May 2008 | Issue 45
The death machine restarts
Liliana Segura
By the time
this issue of the New Abolitionist
goes to print, the American death row machinery may have already taken its next
victim.
On April 16,
the U.S. Supreme Court handed down a long-awaited decision in the case Baze v. Rees, a historic look at lethal
injection as it is carried out in 35 out of 36 death penalty states. The
judges' task was to decide whether or not the three-drug combination that is
used to kill death row prisoners constitutes "cruel and unusual
punishment," violating the Eighth Amendment.
The Court had
announced it would take the case last fall, on September 25; that day saw the
country's final execution of the year, in Texas. In the next seven months, not a
single prisoner would be executed. Tortuous last-minute stays of execution
aside, it was a glimpse into what the country might look like without the death
penalty.
But the
"de facto" moratorium, as it was commonly called, ended with the
Supreme Court's decision on April 16.
In a 7-to-2
ruling, the justices upheld Kentucky's
lethal injection protocol, concluding that defense attorneys for death row
prisoners Ralph Baze and Thomas C. Bowling had not proven that their clients
face a "substantial or imminent" risk of suffering in the execution
chamber.
Moreover,
wrote Chief Justice John Roberts: "Simply because an execution method may
result in pain, either by accident or as an inescapable consequence of death,
does not establish the sort of 'objectively intolerable risk of harm' that
qualifies as cruel and unusual' under the Eighth Amendment."
While in
theory, the ruling left open the possibility for challenges to lethal injection
in other states, bringing forth such a challenge would put defense attorneys in
a perverse Catch 22: A method of execution can be considered cruel and unusual,
wrote Roberts, "only where (an) alternative procedure is feasible, readily
implemented, and in fact significantly reduces a substantial risk of severe
pain."
Most defense
attorneys are not in the business of proposing alternative methods of murdering
their clients. Lethal injection is now insulated by a precedent that will be
hard to overcome.
Whatever legal
avenues do remain for prisoners to bring forth appeals based on lethal
injection, they are unlikely to help those facing death, particularly in states
like Virginia, whose Democratic governor, Tim Kaine--a self-proclaimed Catholic
and death penalty opponent--was the first to announce the state would lift its
temporary hold on state-sanctioned killing, hours after the ruling came down.
In Georgia, one
week after the decision, state officials announced the first actual execution
date, "the first of several" likely to take place in the coming
months, according to the Associated Press. The prisoner, William Earl Lynd, is
scheduled to die at 7 p.m. on May 6. Other states poised to resume executions
include Florida and Alabama. "We're pleased," Clay
Crenshaw, the head of Alabama's
capital litigation division, told the AP. "Executions will resume very shortly...We'll
take every step to ensure that will happen."
While the
ruling was a clear disappointment to the abolitionist movement, some anti-death
penalty groups said they nevertheless welcomed the chance to get back to work
without the distraction of a messy legal battle over execution methodology.

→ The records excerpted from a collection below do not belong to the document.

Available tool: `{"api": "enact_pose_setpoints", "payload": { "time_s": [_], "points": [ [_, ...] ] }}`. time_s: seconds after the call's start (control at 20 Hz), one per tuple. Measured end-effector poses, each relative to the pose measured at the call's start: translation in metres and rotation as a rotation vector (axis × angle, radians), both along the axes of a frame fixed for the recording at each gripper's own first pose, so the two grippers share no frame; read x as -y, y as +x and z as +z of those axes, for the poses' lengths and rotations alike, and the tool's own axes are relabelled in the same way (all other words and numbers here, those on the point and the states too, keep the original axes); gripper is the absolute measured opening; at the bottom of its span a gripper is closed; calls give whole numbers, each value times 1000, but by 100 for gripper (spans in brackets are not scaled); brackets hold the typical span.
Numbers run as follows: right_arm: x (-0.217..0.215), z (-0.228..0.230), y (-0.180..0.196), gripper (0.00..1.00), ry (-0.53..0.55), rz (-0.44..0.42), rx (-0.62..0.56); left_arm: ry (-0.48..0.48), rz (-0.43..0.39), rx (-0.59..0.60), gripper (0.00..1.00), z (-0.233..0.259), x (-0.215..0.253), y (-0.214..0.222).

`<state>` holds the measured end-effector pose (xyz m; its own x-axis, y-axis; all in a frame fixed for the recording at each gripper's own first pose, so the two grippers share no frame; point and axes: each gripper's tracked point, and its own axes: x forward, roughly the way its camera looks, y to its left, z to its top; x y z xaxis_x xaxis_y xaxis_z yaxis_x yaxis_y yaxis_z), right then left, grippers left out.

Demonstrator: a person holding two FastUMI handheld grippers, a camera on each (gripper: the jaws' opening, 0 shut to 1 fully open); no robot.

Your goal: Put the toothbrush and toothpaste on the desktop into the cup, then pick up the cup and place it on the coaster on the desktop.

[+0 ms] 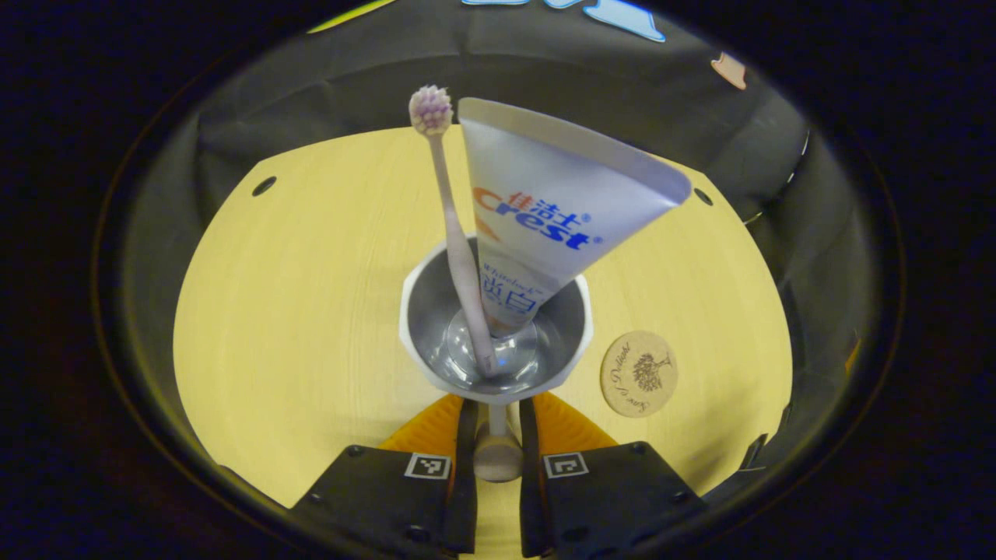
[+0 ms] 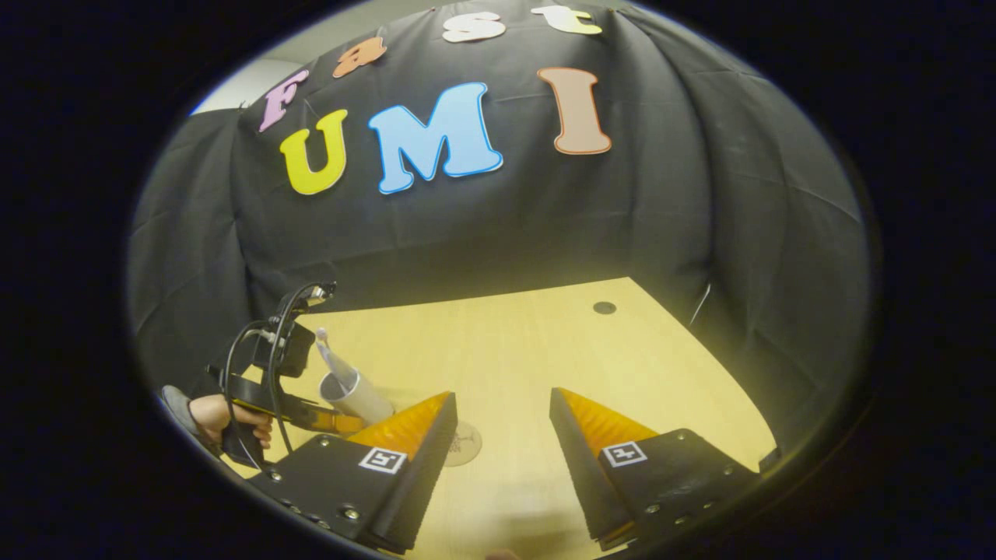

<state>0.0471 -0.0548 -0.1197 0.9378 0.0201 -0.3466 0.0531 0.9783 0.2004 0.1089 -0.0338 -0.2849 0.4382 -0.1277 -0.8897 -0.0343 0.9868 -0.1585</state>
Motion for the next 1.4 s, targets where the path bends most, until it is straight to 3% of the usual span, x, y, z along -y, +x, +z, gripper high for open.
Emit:
{"api": "enact_pose_setpoints", "payload": {
  "time_s": [0.5, 0.85, 0.95, 1.0, 1.4],
  "points": [
    [9, 2, -7, 76, 2, -9, 9, -41, -127, -2, 29, 28, 62, -16],
    [25, -3, -16, 76, 13, -27, 6, -29, -215, -33, 29, 20, 109, -27],
    [28, -4, -16, 71, 25, -31, 1, -21, -234, -45, 28, 17, 117, -29],
    [29, -5, -17, 76, 32, -31, 3, -17, -241, -49, 29, 16, 118, -29],
    [40, -7, -20, 76, 32, -25, -1, 27, -254, -103, 28, 3, 131, -25]
  ]
}}
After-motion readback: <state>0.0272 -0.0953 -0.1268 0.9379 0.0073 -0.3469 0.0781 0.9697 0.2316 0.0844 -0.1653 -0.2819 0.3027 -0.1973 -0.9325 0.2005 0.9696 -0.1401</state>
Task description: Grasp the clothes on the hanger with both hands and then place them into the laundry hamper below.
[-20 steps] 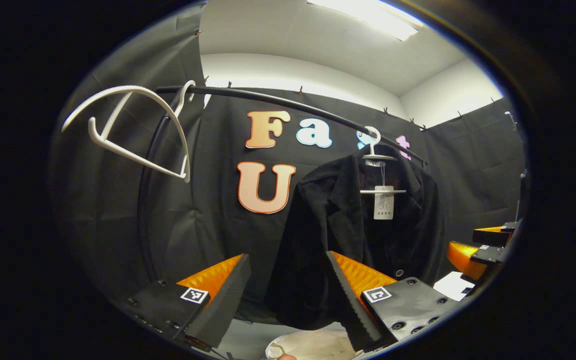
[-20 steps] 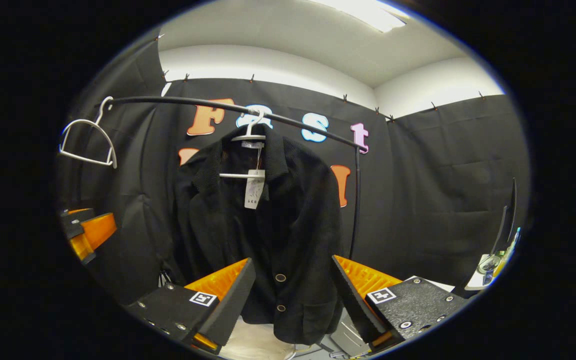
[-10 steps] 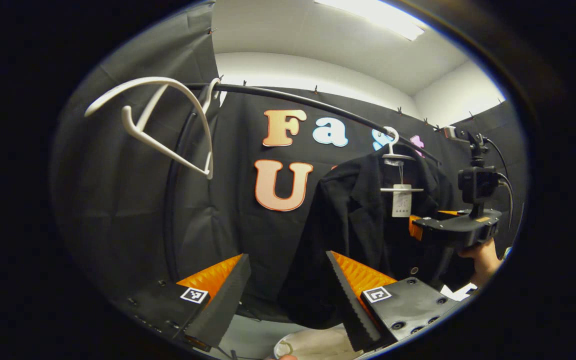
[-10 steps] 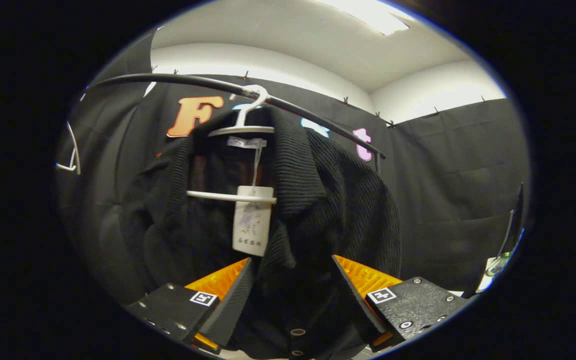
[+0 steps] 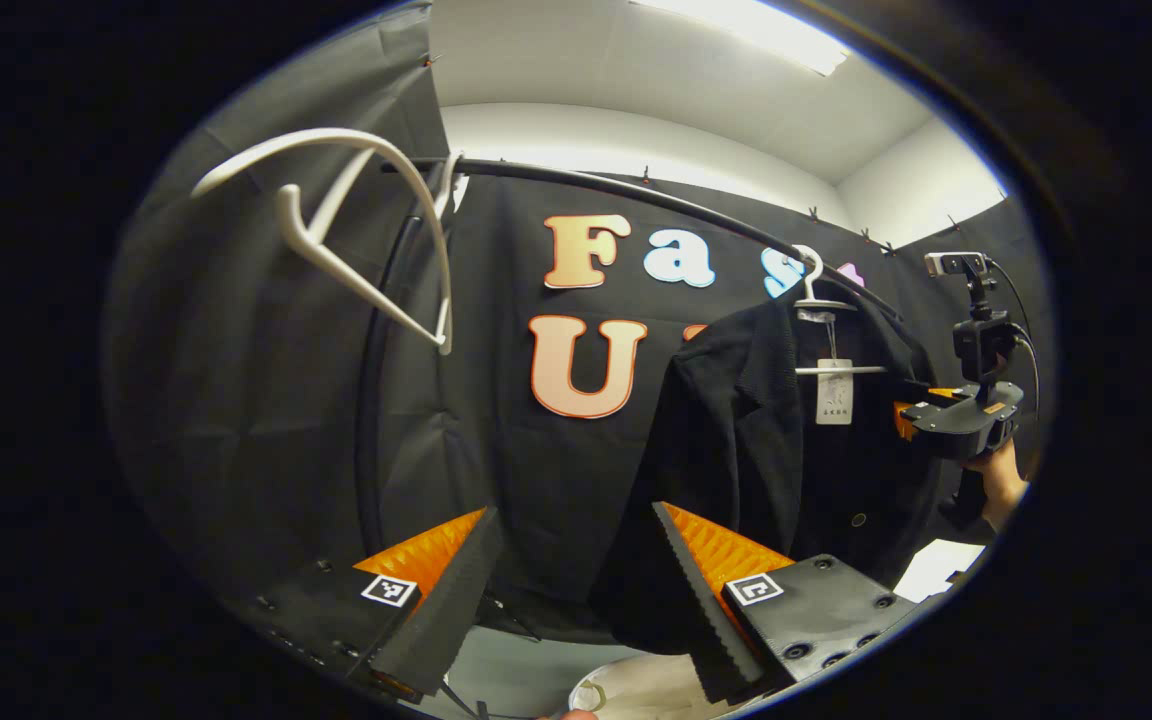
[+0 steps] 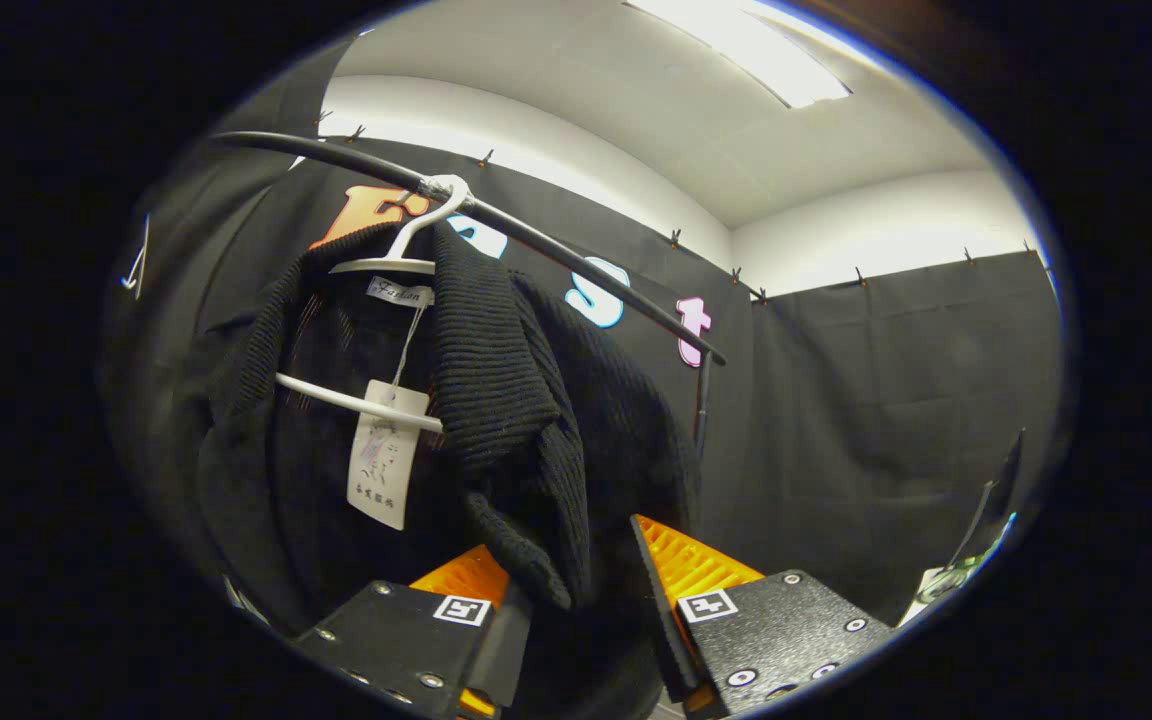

"We're almost relieved at the Baze
ruling," read a statement on behalf of Equal Justice USA. "Now
we are able to focus the debate back to where it should be: does the death
penalty serve the cause of justice?"
Everyone
committed to the cause of abolition can agree that the death penalty does not
serve justice. But there's no relief in this ruling for people on death row or
their family members, who do not need a Supreme Court decision to tell them
whether the death penalty is cruel and unusual.
Much has been
made of the opinion of Justice John Paul Stevens in Baze, who after more than 35 years on the bench, came out
forcefully against the death penalty, calling it "anachronistic" and
writing: ''I am now convinced that this case will generate debate not only
about the constitutionality of the three-drug protocol...but also about the
justification for the death penalty itself."
Yet Stevens
also ruled with the majority, agreeing that in this instance, the defense had
not made its case. For prisoners with lives hanging in the balance, such
nuanced positions are no comfort, no matter how elegantly they are formulated.
As we move
forward in the fight for abolition, we must not forget that the death penalty
"debate" is the most deadly sort of controversy, one that sacrifices
human bodies according to the whims of those in power.